──────── Exercise data ────────
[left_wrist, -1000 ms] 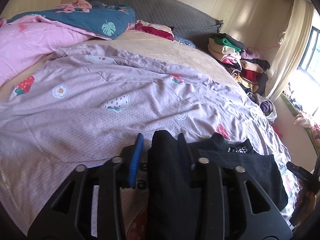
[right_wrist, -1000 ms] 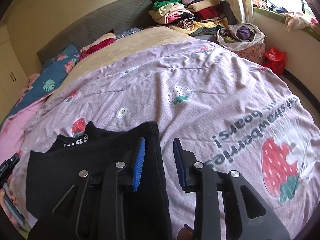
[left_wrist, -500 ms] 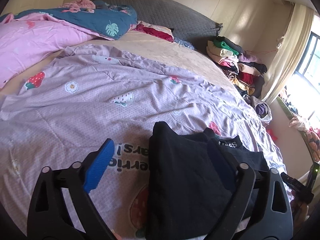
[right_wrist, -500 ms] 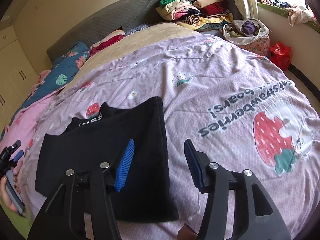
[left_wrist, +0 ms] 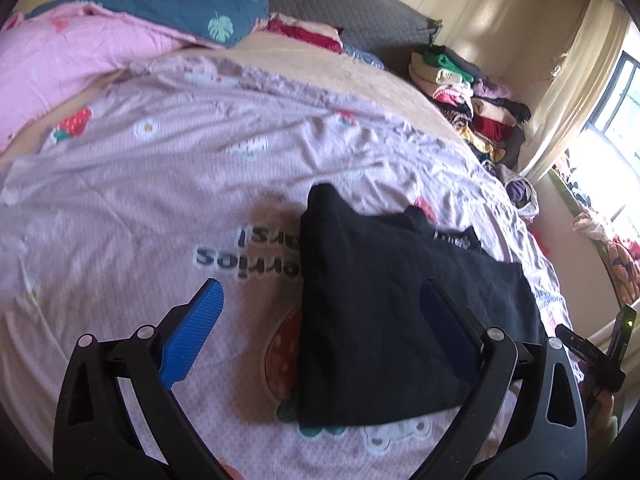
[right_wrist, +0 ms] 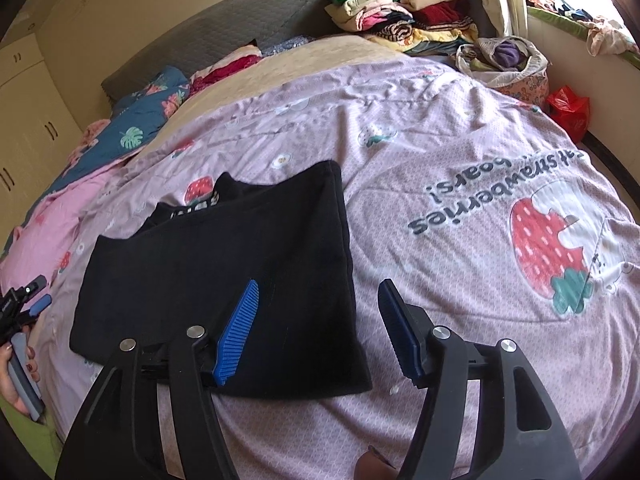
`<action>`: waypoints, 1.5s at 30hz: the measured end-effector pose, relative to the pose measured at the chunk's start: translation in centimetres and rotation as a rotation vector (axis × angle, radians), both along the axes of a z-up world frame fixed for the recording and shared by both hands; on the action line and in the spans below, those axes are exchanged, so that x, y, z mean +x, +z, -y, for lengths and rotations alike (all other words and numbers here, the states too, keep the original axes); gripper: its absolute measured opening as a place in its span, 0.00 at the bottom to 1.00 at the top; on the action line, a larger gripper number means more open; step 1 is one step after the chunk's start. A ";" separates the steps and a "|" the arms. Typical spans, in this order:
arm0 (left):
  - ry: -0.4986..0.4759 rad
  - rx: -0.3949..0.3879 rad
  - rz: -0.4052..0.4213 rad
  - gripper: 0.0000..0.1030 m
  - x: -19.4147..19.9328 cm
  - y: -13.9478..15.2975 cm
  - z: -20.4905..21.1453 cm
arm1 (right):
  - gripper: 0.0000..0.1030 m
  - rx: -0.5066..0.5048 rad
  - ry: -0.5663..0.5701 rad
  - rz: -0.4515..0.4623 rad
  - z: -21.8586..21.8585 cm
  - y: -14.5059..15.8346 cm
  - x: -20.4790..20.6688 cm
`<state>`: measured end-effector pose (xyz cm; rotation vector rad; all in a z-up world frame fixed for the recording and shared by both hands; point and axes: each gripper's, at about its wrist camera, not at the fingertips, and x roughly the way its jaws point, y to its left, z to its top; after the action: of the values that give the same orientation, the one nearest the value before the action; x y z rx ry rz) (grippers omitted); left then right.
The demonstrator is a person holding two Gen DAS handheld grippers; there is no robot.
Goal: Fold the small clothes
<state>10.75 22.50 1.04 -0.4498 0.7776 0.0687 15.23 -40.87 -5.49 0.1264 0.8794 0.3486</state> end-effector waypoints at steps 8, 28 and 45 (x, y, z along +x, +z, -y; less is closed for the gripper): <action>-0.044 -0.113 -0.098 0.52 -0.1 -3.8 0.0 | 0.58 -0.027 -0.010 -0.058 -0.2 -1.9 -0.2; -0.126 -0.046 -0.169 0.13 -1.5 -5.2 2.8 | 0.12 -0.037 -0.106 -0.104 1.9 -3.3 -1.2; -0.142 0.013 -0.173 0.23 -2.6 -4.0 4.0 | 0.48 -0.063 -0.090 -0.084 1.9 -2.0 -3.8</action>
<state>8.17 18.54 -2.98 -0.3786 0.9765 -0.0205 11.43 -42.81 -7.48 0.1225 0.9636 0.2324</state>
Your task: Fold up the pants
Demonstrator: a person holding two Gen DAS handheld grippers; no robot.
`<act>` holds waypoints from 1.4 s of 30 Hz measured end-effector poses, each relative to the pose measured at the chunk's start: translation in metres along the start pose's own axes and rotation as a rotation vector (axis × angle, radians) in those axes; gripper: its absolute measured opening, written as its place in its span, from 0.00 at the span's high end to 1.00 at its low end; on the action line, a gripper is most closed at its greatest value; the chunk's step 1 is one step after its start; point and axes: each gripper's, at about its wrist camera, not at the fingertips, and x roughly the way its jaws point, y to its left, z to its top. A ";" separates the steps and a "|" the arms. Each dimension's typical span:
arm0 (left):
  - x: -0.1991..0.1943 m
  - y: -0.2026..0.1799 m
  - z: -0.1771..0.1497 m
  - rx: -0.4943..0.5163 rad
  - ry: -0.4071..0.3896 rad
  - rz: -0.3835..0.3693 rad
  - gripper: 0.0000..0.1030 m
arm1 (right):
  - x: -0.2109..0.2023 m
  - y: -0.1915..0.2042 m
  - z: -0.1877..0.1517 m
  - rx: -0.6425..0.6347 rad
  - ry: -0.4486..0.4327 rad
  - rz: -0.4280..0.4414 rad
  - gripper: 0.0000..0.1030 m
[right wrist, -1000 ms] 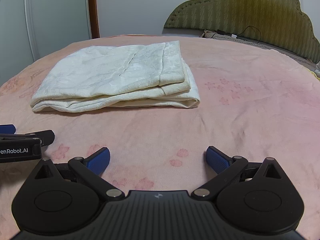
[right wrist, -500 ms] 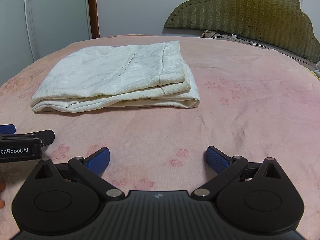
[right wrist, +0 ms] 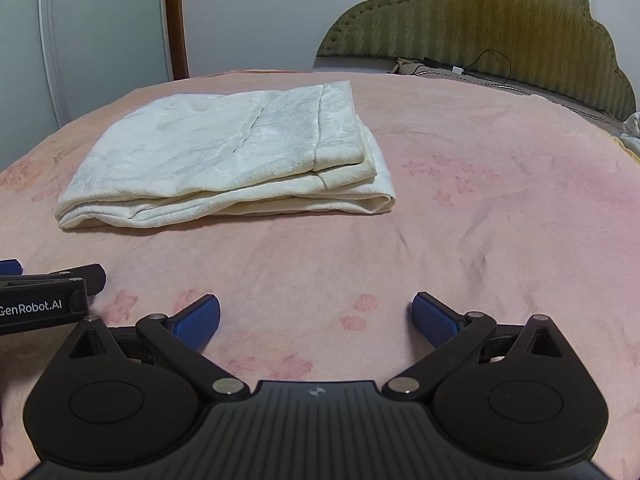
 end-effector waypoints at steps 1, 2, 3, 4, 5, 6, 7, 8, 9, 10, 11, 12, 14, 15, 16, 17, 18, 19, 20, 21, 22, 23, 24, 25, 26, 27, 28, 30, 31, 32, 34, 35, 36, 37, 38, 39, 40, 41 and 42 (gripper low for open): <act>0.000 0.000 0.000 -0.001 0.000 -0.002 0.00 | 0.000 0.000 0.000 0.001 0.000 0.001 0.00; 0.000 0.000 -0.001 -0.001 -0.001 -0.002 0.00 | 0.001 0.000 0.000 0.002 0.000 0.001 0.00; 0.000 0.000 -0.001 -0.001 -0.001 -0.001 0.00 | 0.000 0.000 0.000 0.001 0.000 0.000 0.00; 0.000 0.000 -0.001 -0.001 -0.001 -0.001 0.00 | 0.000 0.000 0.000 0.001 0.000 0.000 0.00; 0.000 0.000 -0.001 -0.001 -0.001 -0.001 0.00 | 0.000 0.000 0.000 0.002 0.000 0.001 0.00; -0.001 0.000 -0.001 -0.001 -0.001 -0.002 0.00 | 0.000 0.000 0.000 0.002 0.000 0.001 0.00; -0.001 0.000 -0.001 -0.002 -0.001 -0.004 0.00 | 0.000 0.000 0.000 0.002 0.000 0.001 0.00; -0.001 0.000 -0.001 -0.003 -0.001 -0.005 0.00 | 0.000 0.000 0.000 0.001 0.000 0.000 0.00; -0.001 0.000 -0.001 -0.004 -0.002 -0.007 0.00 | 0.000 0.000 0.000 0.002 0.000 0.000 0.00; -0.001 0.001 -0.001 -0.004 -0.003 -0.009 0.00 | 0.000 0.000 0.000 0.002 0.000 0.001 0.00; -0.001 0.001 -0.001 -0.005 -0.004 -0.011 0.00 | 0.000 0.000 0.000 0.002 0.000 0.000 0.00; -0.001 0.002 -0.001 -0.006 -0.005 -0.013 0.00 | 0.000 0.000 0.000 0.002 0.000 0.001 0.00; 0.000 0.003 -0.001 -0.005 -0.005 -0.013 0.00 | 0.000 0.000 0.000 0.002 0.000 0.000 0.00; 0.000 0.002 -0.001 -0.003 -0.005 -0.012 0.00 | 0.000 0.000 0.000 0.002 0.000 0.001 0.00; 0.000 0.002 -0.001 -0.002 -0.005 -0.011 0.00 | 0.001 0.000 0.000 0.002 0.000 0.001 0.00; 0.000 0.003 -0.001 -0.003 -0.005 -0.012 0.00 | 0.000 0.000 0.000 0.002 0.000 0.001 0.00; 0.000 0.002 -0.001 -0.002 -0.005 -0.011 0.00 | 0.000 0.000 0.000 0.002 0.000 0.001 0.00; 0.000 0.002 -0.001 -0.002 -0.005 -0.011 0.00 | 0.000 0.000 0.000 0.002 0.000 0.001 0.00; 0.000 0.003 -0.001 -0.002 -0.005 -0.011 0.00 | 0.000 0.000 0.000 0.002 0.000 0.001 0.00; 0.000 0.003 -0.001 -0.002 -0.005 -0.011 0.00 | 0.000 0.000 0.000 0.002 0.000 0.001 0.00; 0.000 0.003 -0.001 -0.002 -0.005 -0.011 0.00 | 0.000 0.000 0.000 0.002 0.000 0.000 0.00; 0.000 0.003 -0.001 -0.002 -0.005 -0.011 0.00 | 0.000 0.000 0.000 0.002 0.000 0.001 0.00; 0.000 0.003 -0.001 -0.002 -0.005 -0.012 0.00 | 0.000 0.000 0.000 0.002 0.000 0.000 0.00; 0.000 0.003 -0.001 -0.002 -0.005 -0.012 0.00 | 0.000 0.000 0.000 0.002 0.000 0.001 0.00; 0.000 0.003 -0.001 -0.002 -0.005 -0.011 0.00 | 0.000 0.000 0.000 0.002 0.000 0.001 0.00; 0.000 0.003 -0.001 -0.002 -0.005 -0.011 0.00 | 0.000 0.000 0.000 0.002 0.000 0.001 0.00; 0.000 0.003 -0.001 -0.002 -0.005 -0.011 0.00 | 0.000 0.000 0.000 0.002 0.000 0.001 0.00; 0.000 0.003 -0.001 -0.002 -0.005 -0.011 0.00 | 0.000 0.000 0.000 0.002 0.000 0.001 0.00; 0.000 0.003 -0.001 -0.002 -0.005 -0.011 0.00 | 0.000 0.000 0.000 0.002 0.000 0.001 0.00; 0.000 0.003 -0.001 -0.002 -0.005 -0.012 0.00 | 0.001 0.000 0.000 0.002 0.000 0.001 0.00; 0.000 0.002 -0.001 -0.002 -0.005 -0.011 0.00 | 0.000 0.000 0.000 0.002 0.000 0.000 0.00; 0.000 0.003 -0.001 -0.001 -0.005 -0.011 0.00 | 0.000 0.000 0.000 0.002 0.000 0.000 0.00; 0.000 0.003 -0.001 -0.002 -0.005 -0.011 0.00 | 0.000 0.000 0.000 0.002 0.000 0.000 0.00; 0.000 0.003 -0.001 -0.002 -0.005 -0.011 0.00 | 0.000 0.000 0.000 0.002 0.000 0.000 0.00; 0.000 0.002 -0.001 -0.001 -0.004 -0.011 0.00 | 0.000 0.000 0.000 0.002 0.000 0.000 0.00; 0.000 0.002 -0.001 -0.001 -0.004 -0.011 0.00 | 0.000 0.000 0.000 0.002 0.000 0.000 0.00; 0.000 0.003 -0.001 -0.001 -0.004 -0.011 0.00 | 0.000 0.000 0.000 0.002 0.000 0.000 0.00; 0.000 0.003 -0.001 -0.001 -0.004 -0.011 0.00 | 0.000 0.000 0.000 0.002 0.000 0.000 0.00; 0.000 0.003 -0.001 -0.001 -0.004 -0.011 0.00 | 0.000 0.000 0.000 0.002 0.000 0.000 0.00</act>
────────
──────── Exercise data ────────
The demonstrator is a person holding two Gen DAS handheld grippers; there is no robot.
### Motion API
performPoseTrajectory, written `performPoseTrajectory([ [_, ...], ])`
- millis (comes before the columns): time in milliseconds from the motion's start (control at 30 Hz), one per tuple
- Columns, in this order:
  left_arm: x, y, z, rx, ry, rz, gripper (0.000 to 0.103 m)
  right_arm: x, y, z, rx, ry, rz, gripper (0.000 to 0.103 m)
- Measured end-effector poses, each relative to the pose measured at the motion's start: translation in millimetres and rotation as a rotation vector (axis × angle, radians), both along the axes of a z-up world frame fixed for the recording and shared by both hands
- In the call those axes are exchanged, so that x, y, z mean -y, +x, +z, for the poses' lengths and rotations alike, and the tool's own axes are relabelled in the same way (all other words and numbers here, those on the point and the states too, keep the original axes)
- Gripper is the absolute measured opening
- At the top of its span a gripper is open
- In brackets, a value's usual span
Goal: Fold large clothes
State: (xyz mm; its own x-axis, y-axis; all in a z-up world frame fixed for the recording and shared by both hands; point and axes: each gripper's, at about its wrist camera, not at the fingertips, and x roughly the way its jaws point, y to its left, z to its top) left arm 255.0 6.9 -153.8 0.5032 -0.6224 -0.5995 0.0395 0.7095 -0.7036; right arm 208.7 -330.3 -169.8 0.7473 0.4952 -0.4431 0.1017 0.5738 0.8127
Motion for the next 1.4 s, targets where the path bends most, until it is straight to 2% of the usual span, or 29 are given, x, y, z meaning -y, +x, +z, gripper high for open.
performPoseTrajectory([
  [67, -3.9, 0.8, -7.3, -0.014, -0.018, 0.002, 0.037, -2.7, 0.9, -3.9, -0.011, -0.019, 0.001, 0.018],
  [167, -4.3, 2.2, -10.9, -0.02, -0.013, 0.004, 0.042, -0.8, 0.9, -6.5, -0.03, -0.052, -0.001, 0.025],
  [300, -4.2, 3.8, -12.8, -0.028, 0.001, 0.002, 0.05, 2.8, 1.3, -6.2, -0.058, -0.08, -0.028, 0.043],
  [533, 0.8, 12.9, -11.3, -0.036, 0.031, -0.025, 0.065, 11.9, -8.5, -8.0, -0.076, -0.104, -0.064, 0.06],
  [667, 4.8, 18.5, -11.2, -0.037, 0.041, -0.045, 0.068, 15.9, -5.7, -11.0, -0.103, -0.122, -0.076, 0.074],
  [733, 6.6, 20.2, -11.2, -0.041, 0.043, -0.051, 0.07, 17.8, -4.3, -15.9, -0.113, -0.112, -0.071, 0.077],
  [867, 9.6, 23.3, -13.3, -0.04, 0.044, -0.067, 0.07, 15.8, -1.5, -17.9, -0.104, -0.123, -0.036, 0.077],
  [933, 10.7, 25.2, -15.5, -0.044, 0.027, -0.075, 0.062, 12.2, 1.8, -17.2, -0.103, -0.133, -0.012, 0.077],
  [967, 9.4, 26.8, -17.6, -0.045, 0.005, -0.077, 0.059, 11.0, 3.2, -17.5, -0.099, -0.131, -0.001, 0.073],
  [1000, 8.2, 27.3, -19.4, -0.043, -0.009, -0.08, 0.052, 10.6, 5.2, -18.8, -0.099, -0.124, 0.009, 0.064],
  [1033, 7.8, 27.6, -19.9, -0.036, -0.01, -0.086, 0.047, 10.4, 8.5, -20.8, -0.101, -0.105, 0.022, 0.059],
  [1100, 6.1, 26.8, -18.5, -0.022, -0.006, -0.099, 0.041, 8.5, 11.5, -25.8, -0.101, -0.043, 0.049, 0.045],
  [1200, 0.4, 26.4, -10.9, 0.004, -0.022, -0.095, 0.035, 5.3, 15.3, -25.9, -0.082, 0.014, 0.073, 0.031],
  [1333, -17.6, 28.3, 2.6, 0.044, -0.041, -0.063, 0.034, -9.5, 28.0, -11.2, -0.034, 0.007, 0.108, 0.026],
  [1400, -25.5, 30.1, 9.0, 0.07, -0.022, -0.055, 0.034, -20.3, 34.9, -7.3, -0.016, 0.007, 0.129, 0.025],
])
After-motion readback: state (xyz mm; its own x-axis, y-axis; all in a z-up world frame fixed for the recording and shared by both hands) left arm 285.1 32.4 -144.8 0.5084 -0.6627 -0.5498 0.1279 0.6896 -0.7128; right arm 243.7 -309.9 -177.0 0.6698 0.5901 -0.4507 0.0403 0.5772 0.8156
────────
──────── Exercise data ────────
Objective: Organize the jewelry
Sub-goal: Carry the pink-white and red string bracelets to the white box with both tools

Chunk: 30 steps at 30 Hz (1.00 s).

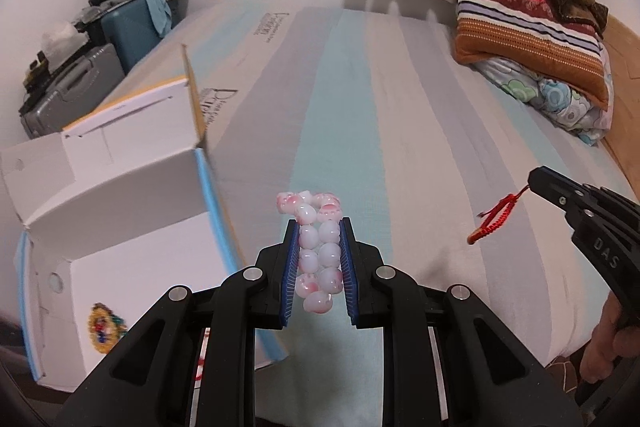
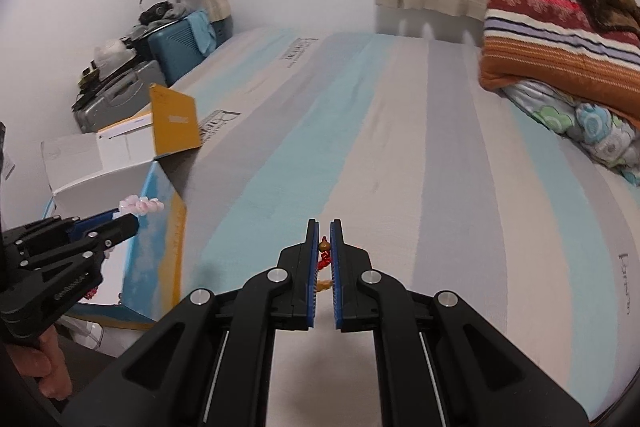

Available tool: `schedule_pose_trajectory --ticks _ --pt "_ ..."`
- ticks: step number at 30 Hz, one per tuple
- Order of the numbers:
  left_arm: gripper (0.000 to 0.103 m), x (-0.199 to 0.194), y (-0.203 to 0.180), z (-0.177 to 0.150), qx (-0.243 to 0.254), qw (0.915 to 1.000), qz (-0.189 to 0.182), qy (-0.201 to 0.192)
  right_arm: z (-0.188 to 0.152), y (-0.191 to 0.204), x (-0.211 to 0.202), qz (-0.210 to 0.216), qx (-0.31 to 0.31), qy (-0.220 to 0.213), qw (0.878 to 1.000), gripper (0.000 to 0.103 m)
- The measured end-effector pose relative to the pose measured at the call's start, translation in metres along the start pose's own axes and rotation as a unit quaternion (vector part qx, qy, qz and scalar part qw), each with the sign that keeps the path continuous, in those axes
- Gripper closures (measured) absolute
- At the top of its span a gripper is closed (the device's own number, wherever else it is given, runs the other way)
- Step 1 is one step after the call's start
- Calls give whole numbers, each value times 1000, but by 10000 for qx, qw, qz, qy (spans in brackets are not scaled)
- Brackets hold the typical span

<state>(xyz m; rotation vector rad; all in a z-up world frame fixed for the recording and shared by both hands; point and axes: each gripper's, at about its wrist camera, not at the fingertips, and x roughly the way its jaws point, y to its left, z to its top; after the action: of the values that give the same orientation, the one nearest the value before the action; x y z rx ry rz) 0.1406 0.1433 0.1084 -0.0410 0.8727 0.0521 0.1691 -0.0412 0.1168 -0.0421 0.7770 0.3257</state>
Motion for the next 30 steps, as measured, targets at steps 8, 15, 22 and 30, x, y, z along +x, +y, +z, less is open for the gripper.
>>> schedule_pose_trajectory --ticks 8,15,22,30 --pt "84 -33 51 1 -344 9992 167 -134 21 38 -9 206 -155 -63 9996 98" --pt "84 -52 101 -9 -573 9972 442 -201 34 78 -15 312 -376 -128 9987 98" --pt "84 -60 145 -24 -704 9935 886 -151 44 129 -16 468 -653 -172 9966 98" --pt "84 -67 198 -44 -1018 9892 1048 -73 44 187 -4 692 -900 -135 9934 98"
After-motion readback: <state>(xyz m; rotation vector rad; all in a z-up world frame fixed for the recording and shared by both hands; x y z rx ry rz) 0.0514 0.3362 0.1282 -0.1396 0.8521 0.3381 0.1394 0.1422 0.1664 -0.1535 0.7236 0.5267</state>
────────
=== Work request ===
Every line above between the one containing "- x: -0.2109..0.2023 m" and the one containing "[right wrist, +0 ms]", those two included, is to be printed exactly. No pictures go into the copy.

=== Your response ===
  - x: -0.2109..0.2023 m
  - y: -0.1915..0.2042 m
  - z: -0.1877..0.1517 m
  - rx: -0.6425..0.6347 rad
  - ry: -0.4486..0.4327 rad
  - rz: -0.4280..0.4414 rad
  - gripper: 0.0000..0.1030 m
[right wrist, -1000 ms] 
[right wrist, -500 ms] 
[right wrist, +0 ms] 

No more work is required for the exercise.